Opening up web archives to research and innovation

Last month, I blogged about The National Archives’ collaboration with City, University of London, to visualise data from our collections in new ways. I wrote a second blog post about our collaboration with the University of Cambridge on how to enable complex analysis of large-scale datasets. A third blog post on our work with the University of Glasgow on Materialities of Digitisation was published earlier this month: it was also part of the research that comprises a series of digital experimentation workshops hosted by The National Archives throughout the 2017-18 academic year, in collaboration with different universities.

In this fourth and final blog post of the series, Professor Jane Winters and I will discuss the importance of approaching the web as a source of technological, sociological and historical research. This was the main focus of a workshop organised by The National Archives in collaboration with the School of Advanced Study (SAS), University of London. At the workshop, hosted at the SAS, a multidisciplinary group of experts came together to explore the various methodological and theoretical challenges – as well as opportunities – that occur when web collections are opened up for research and experimentation.

Speakers from a range of universities, heritage and cultural institutions, and government departments gave short presentations reflecting on the role of web archiving – not only in the traditional archival context, but also in the interdisciplinary research area of historical and digital research and innovation. With plenty of time for discussion, both speakers and attendees explored multidisciplinary questions that are rarely addressed together and can offer a creative, critical and innovative engagement with web archive practices. Among the research topics discussed – just to name a few – were: exploring changes in language over time; the ethics of open data use; the relationship between web archiving and digital preservation; and born-digital documents as essential sources for historical study.
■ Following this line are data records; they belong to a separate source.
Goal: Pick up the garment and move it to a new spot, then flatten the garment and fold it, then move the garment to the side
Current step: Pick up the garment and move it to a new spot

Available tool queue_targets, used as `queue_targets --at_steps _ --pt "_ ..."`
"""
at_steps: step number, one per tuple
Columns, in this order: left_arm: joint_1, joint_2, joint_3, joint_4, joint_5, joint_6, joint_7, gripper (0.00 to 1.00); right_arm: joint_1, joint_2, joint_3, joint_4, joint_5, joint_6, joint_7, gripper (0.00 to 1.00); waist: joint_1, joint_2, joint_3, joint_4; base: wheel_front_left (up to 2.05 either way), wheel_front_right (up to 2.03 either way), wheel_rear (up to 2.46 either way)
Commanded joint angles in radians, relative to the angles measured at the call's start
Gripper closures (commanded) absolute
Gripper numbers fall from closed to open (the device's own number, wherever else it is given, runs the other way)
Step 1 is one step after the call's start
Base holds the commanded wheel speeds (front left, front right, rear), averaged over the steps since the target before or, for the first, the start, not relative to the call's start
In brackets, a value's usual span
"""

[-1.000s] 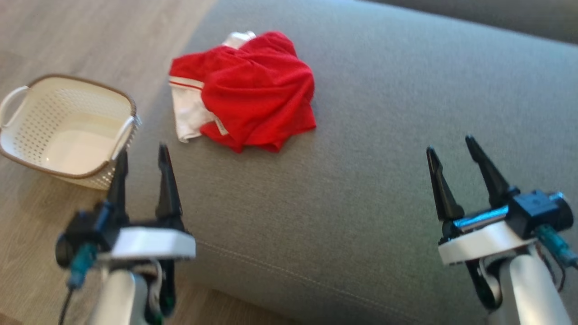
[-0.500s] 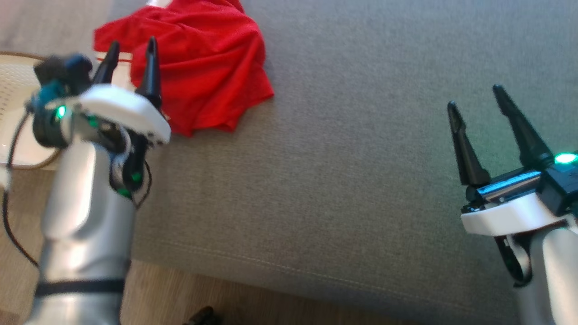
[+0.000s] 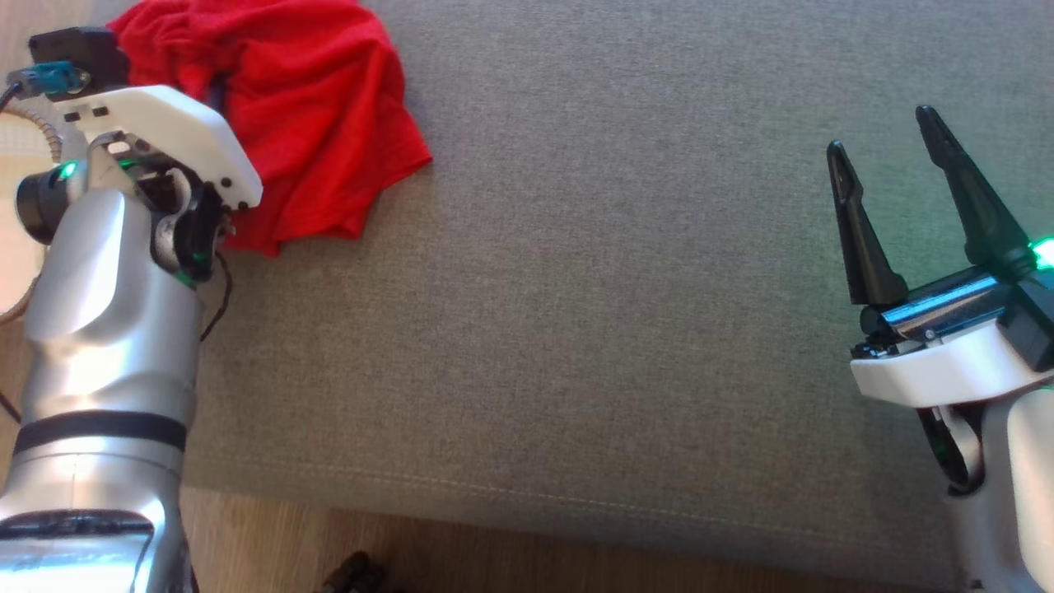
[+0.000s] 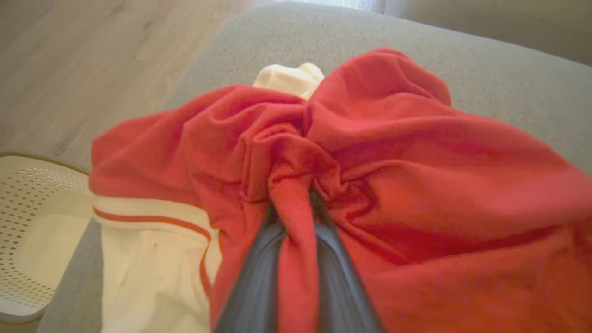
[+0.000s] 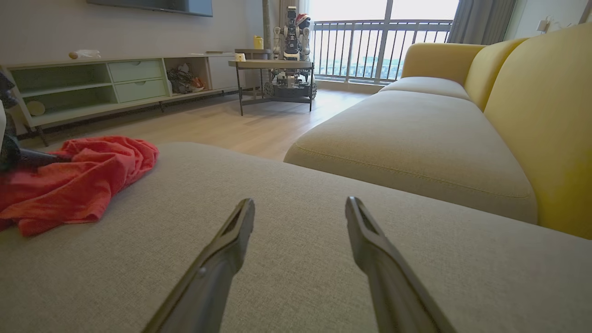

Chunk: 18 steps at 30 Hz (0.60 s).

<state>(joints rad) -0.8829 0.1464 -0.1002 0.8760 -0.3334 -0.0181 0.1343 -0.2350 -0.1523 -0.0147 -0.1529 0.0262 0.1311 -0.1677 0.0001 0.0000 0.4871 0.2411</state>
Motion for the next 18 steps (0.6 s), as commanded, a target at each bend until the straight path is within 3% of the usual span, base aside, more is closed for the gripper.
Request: queue_targets --at_steps 1,10,18 --pt "-0.027 0.063 0.029 -0.011 0.003 -0.001 -0.032 1.0 0.0 0.007 0.018 -0.03 -0.004 0.0 -0.009 0.0 -0.0001 0.0 -0.004 -0.005 0.0 0.0 0.0" --pt "-0.054 0.084 0.029 -0.022 0.019 -0.008 -0.288 1.0 0.017 0.041 0.009 0.034 -0.002 0.0 -0.041 0.0 -0.0001 0.0 -0.094 -0.008 0.0 0.0 0.0" --pt "-0.052 0.084 0.047 -0.135 0.008 -0.01 -0.377 1.0 0.027 0.071 0.004 0.085 -0.004 0.0 -0.062 0.0 -0.0001 0.0 -0.2 -0.017 0.0 0.0 0.0"
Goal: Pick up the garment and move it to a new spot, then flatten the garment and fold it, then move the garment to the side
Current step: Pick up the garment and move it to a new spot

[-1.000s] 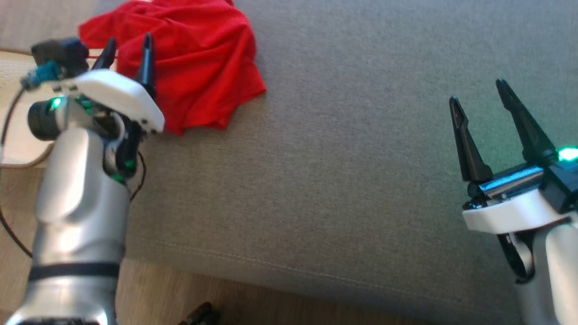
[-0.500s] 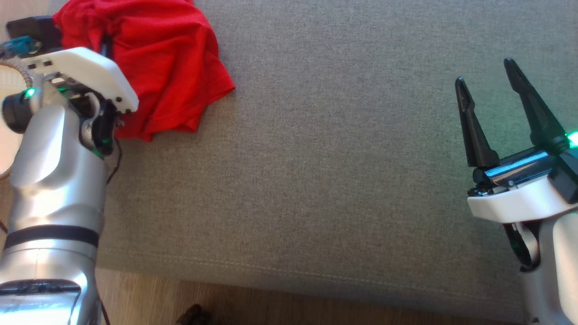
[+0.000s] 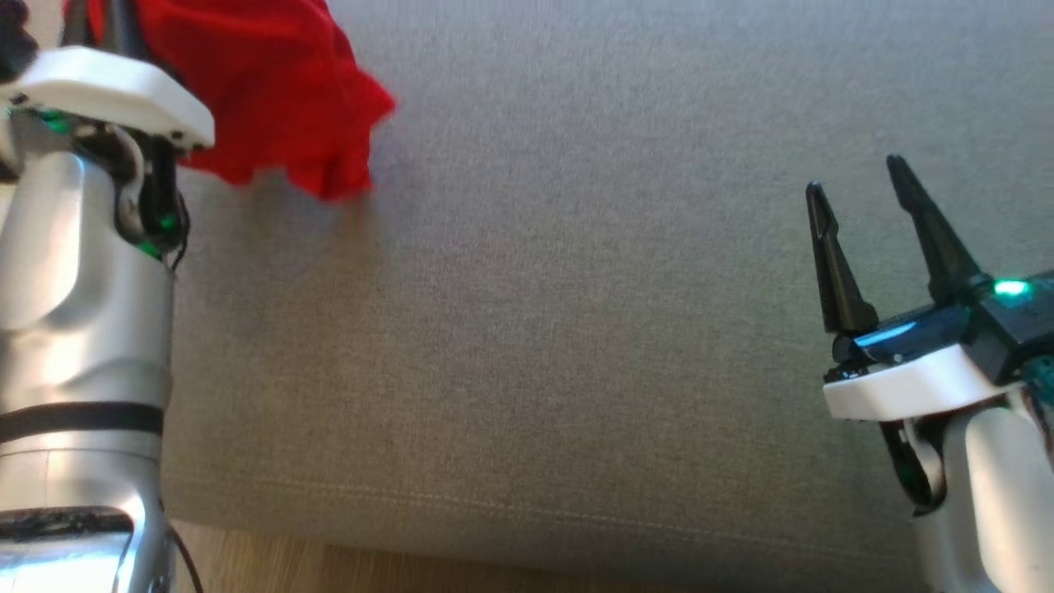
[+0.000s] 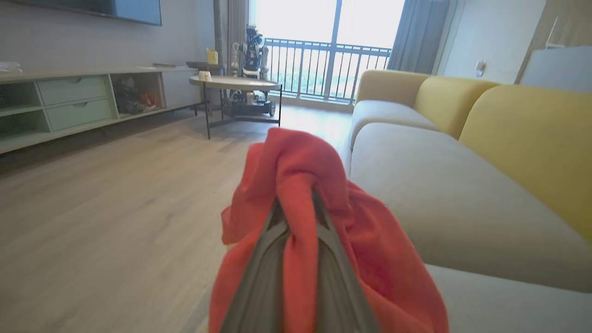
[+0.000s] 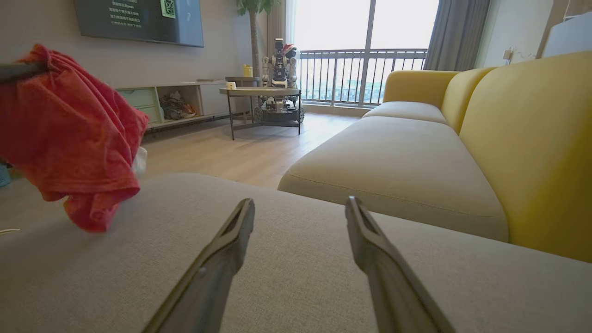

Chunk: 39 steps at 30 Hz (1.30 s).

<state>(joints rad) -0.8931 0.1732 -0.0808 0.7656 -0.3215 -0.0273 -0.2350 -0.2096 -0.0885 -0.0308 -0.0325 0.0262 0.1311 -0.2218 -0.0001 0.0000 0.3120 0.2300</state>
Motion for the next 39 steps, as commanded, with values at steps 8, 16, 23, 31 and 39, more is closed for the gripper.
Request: queue_targets --at_steps 8,16,23,31,39 --pt "0.057 0.041 0.05 -0.272 -0.011 0.005 -0.025 1.0 0.046 0.032 -0.001 0.013 -0.001 0.0 -0.026 0.0 0.0001 0.0 -0.149 -0.047 0.0 0.0 0.0" --pt "0.176 -0.01 -0.005 -0.496 -0.02 0.0 0.009 1.0 0.059 0.038 -0.009 0.043 0.013 0.0 -0.035 0.0 0.0001 0.0 -0.219 -0.121 0.0 0.0 0.0" --pt "0.224 -0.078 -0.086 -0.641 -0.048 0.001 0.074 1.0 0.034 0.038 -0.003 0.039 0.031 0.0 -0.038 0.0 0.0001 0.0 -0.214 -0.213 0.0 0.0 0.0" --pt "0.225 -0.118 -0.227 -0.66 -0.06 0.041 0.053 1.0 0.003 0.038 -0.007 0.022 0.059 0.0 -0.04 0.0 0.0001 0.0 -0.168 -0.328 0.0 0.0 0.0" --pt "0.253 -0.122 -0.405 -0.472 -0.061 0.092 -0.011 1.0 -0.018 0.038 -0.001 -0.009 0.089 0.0 -0.04 0.0 0.0001 0.0 -0.137 -0.397 0.0 0.0 0.0"
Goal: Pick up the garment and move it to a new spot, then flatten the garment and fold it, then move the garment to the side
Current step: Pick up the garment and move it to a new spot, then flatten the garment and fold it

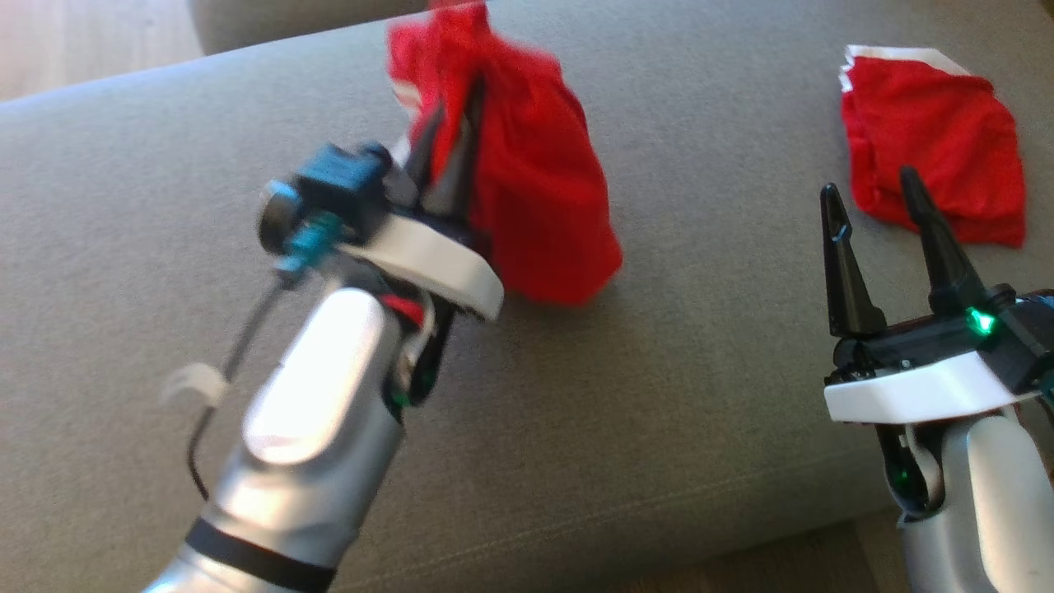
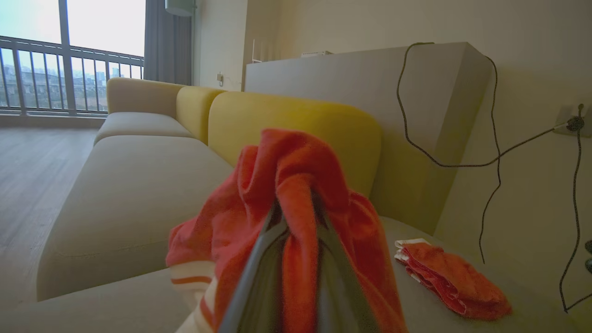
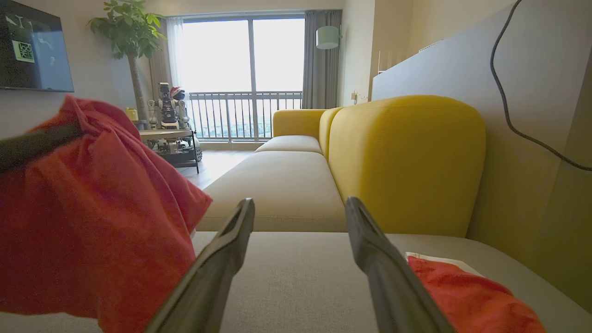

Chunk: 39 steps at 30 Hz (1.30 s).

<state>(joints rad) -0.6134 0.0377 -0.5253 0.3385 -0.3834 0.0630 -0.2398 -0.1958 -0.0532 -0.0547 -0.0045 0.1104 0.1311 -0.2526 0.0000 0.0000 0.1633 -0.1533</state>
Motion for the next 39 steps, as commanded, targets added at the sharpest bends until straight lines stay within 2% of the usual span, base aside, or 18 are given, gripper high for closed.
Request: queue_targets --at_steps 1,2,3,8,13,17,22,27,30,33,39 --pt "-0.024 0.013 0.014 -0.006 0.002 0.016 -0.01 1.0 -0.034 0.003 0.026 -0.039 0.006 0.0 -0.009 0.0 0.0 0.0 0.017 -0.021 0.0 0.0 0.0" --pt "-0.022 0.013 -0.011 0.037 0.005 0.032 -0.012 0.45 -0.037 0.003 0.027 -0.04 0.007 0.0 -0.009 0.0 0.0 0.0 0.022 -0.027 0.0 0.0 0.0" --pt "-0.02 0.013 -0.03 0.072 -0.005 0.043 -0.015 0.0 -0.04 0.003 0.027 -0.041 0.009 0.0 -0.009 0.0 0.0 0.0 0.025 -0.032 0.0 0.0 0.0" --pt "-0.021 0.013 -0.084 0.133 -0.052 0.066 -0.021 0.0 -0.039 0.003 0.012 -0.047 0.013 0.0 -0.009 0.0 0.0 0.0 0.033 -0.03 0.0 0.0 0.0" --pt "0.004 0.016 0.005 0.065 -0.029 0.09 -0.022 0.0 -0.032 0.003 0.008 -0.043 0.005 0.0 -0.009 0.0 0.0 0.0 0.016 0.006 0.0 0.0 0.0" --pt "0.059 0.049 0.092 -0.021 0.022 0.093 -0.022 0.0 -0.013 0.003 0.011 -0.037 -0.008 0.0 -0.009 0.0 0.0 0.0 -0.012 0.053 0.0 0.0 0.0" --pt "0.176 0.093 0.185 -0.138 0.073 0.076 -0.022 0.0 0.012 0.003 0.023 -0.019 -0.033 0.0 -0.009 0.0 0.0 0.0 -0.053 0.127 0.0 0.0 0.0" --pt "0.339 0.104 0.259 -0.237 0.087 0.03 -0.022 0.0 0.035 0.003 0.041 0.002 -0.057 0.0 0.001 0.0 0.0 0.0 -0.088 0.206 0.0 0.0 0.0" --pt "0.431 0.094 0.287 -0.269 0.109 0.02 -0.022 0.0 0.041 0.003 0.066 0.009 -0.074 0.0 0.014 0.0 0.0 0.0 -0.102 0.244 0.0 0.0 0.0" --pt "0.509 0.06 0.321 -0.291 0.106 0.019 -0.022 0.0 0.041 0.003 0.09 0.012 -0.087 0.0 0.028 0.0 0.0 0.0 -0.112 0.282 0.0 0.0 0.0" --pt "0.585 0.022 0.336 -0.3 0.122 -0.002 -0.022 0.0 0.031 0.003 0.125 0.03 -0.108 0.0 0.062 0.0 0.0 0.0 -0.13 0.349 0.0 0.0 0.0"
The National Archives’ Tom Storrar vividly highlighted some of the challenges involved in web archiving, describing the problems posed by ‘crawler traps’ such as dynamic calendars. In one instance, the vast range of date options provided by a calendar, combined with multiple pagination, resulted in 44 million URLs to be archived in just one target host. Web archivists are constantly working to balance demands for completeness with what is reasonable in practical terms. Much of the discourse around web archives is concerned with their relatively limited use by researchers to date, so it was encouraging to be reminded by William Kilbride (from the Digital Preservation Coalition) that this is in fact a rapidly maturing field of research, where collaboration between researchers and archivists is yielding excellent results.

Finally, there was a demonstration by Anna Perricci of the potentially transformative effect of easy-to-use tools such as Webrecorder, which are already empowering individuals to build their own web archives, and may change the ways in which memory institutions develop their collections and collecting practices.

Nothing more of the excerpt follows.